На седьмом этаже я вышел, у окна свернул влево, зашагав по грязному коридору. Когда-то в институте работало две тысячи человек и пять лифтов. Коридоры были ярко освещены, а часы показывали правильное время. Сегодня штат сотрудников научно-исследовательского института составлял шестьдесят семь служащих. Помимо нескольких сохранившихся лабораторий, радиостанции и конторы по торговле пищевыми добавками, был еще склад канцтоваров на заднем дворе. Вот и все, что осталось от былого величия.

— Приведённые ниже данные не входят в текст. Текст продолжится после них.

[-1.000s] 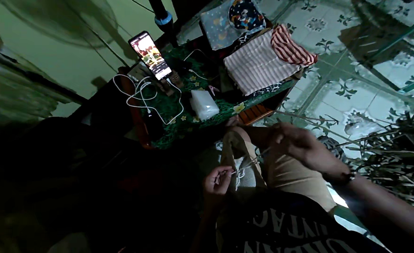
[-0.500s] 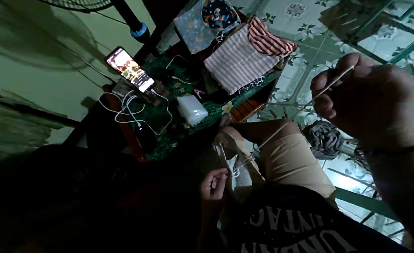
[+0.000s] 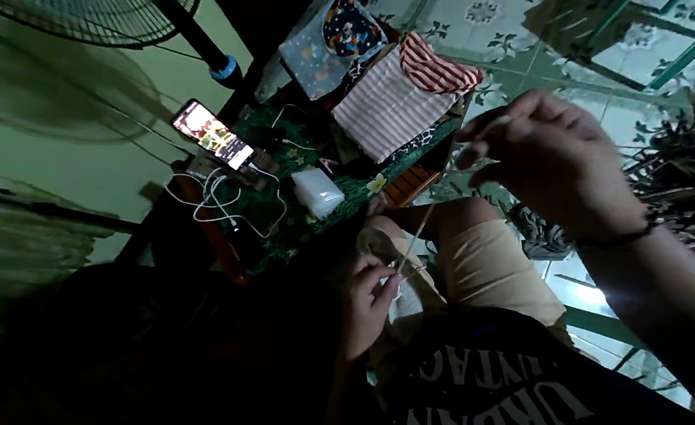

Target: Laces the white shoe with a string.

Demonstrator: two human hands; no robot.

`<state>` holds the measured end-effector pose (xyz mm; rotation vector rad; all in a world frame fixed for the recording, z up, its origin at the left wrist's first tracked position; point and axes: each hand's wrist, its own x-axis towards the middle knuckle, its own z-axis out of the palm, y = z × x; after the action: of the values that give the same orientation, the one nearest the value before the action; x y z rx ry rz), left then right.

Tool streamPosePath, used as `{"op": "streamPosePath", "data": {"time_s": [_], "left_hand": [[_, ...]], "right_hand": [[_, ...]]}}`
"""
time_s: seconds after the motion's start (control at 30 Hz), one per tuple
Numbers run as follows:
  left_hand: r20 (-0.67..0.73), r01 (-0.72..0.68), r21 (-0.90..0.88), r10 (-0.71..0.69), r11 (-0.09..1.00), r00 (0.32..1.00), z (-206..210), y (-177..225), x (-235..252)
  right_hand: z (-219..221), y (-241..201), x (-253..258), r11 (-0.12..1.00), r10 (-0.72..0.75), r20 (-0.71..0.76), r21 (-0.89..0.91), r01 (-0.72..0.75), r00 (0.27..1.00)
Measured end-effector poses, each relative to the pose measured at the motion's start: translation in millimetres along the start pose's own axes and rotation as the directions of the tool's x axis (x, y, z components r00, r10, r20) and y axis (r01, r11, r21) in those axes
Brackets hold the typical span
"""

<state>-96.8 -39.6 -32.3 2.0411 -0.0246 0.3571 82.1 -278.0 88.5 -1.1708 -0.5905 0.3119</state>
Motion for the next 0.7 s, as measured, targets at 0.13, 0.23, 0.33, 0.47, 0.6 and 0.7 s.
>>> {"op": "streamPosePath", "data": {"time_s": [0.13,0.23,0.33,0.47,0.6,0.7], "left_hand": [[-0.021,0.122,-0.373,-0.14,0.92,0.99,-16,4,-1],[-0.056,0.165,-0.594,-0.245,0.787,0.968,-24,4,-6],[-0.094,0.152,-0.709,-0.305,0.689,0.948,-29,8,-9],[-0.135,0.107,-0.716,-0.287,0.69,0.948,-42,15,-12],[-0.192,0.047,-0.716,-0.261,0.697,0.946,-57,23,-13],[-0.231,0.005,-0.727,-0.251,0.686,0.94,-64,26,-15]], "right_hand": [[-11,49,-6,0.708,0.228,-0.044,-0.678,-0.197,0.973],[-3,105,-36,0.613,0.468,0.097,-0.751,-0.244,0.878],[15,140,-55,0.616,0.661,0.234,-0.712,-0.337,0.713],[33,147,-62,0.617,0.664,0.299,-0.738,-0.275,0.685],[24,128,-56,0.696,0.627,0.356,-0.655,-0.294,0.693],[19,100,-47,0.843,0.527,0.454,-0.387,-0.373,0.718]]}}
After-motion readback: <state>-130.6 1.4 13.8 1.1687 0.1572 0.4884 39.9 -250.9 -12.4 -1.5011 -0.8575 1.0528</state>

Я остановился у двери с табличкой: «Лаборатория 707. физико-химическая экспертиза». Достал из пакета припасенный кулек ирисок. Открыл дверь без стука. Дверь запищала, как обиженная крыса.
Половину лаборатории огораживал шифоньер, обклеенный структурными обоями под вишню. На шифоньере стояли ожиревшие от бумаг папки. В пластиковых упаковках от йогурта росли колючие кактусы. Пару полок занимали образцы горных пород – камни разных цветов и размеров. По каждому из них можно было изучать геологические эпохи, которые миллионы лет сменяли друг друга.

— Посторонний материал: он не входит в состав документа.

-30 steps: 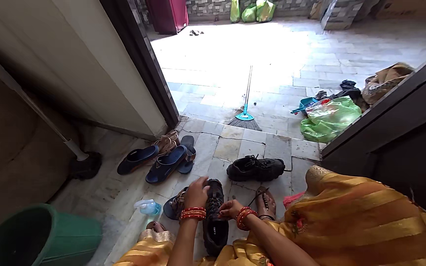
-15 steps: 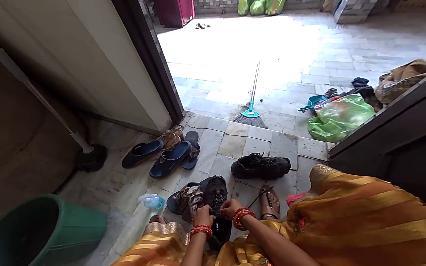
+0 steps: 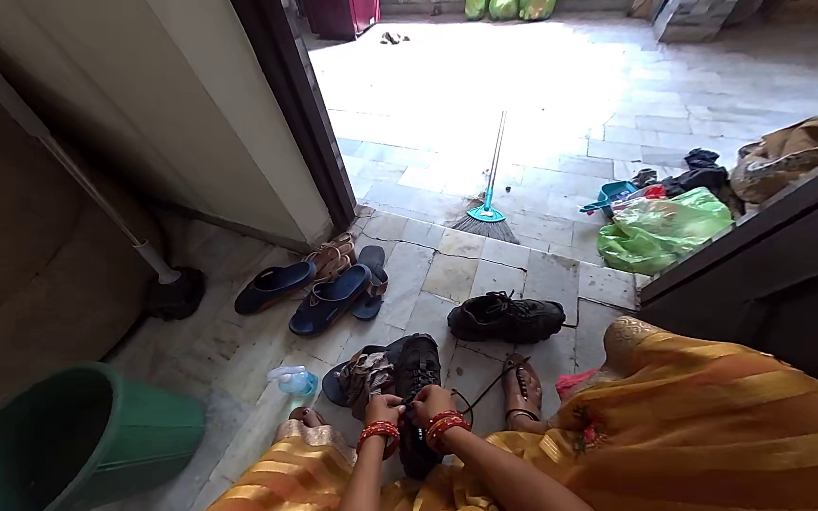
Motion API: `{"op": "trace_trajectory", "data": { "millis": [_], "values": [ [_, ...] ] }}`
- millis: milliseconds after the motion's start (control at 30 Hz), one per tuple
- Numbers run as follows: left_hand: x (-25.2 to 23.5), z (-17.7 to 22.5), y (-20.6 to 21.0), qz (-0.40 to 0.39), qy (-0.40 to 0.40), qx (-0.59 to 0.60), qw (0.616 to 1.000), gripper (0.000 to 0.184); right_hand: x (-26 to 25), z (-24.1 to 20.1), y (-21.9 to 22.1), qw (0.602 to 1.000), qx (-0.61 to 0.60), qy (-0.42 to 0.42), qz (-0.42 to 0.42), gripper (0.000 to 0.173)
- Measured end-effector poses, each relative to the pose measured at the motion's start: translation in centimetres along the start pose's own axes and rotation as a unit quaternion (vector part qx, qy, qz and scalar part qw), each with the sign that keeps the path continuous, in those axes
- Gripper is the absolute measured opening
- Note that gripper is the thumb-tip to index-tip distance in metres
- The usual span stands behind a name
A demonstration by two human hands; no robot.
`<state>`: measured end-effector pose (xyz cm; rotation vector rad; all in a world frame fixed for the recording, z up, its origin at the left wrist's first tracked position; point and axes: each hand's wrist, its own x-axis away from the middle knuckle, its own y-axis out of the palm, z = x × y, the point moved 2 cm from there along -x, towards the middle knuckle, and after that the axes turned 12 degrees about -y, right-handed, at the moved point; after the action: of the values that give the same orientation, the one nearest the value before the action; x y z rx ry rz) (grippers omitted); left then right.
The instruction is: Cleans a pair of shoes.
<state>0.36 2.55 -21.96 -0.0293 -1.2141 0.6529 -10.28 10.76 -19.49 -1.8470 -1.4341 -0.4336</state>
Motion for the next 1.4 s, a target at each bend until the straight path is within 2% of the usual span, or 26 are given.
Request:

У стены, под календарем с рекламой турагентства, располагались металлические цилиндры и перегонные кубы. По виду это все до безобразия напоминало самогонный аппарат.
В лаборатории не было даже компьютера. Только на широком бухгалтерском столе стояла пишущая машинка «Ятрань», больше похожая на полуразобранный аккордеон. На жестяной крышке от сардин, с застывшими каплями олова, лежал работающий паяльник. От паяльника, как от сигары, поднимался дым. Струи дыма витали по комнате, словно ленты, запущенные в воздух гимнасткой.

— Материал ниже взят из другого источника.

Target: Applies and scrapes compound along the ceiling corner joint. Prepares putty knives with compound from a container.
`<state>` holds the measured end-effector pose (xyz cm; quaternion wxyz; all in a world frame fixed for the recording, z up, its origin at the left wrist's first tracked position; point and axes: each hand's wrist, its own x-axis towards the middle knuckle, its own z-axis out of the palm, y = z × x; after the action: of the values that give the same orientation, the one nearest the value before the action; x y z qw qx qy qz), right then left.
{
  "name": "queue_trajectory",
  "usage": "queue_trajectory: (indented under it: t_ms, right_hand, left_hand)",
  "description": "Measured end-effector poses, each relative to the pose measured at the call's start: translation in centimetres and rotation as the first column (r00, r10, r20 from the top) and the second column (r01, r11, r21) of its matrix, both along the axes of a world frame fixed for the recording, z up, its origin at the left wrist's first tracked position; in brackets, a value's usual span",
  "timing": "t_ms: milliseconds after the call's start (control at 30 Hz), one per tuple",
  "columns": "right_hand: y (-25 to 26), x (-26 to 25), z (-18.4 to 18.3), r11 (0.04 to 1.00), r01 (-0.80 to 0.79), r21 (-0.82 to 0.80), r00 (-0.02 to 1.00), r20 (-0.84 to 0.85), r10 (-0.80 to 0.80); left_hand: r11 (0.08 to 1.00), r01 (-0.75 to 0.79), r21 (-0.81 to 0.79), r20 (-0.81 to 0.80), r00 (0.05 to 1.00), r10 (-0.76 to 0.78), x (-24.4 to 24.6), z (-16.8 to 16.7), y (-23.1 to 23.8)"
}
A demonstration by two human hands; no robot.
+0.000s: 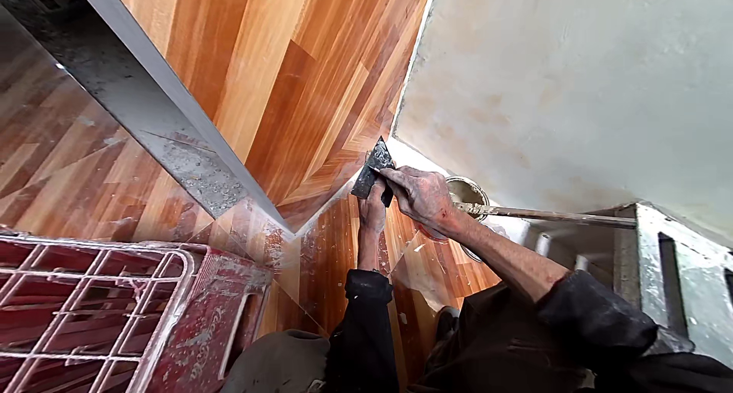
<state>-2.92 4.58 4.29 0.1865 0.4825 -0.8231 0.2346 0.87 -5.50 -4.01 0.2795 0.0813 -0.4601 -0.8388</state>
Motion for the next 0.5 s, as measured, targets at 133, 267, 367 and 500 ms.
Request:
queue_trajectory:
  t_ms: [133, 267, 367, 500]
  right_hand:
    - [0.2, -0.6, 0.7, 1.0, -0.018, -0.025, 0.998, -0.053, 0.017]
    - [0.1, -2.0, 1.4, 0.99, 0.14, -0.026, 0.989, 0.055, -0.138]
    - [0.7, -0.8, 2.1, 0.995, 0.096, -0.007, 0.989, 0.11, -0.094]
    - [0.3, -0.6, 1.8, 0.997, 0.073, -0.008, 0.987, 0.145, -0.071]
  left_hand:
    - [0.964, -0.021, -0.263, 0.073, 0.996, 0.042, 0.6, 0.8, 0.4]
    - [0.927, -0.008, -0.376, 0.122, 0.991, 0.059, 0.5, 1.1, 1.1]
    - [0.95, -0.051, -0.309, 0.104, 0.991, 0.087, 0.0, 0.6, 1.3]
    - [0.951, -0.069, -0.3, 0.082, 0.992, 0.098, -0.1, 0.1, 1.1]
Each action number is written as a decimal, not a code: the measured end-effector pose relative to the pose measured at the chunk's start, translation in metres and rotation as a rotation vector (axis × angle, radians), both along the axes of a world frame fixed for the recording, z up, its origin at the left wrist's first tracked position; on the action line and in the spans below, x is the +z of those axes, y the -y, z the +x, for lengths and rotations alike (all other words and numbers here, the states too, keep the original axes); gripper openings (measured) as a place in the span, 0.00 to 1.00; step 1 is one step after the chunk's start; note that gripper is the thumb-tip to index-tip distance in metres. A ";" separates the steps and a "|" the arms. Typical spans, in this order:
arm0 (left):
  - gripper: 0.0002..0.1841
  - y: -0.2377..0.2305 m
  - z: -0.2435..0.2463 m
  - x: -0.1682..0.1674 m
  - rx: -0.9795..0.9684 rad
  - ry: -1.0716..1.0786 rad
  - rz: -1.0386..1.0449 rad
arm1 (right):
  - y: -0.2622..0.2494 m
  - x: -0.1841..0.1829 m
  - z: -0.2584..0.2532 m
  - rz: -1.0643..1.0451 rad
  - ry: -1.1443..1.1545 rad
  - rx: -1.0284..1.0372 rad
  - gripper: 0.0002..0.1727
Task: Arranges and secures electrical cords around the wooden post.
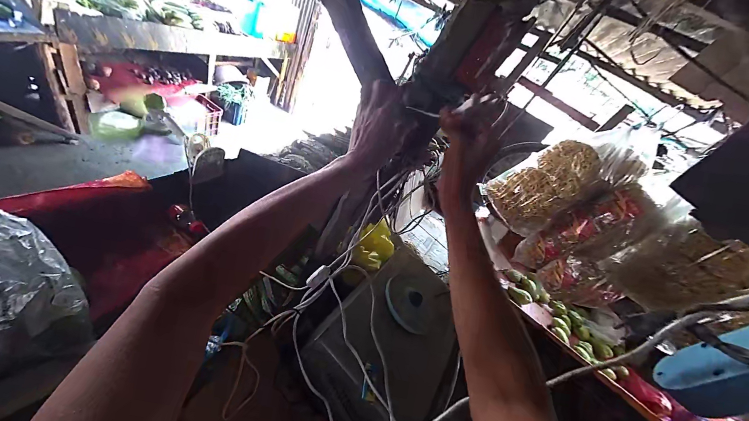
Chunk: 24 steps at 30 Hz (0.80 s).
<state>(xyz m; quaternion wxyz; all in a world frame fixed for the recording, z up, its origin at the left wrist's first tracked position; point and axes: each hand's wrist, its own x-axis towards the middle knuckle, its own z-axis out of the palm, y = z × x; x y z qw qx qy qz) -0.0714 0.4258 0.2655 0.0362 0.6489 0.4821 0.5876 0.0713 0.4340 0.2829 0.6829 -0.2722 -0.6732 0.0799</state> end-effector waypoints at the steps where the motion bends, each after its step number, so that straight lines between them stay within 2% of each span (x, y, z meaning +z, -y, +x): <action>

– А я тебе, Люба, говорю, у меня на участке все огурцы на солнце сгорели. Хоть бы один дождь за месяц прошел.
– Дорогая, ты огурцы поливаешь неправильно. Я тебе это с самого начала говорила.
Две дамы сидели на стульях у окна, завешанного застиранной желтой шторой. Попав в институт еще девочками, они перезрели здесь в мелкокристаллической пыли горных образцов. В их службе вот уже тридцать лет ничего не менялось.
– Уж мне-то, Любочка, в огурцах не разбираться, – продолжила одна из дам, – уж я-то их в жизни навидалась!
Женщины захихикали. Во фразе, несомненно, скрывался сексуальный подтекст. Настроение у дам было игривое.
– Добрый день, – сказал я, чтоб меня заметили. – А Леня есть?
– Ленечка, – крикнула одна из них, – Тут к тебе этот, как его, пришел!
Из-за шифоньера, вытирая влажные руки махровым полотенцем, появился Леня.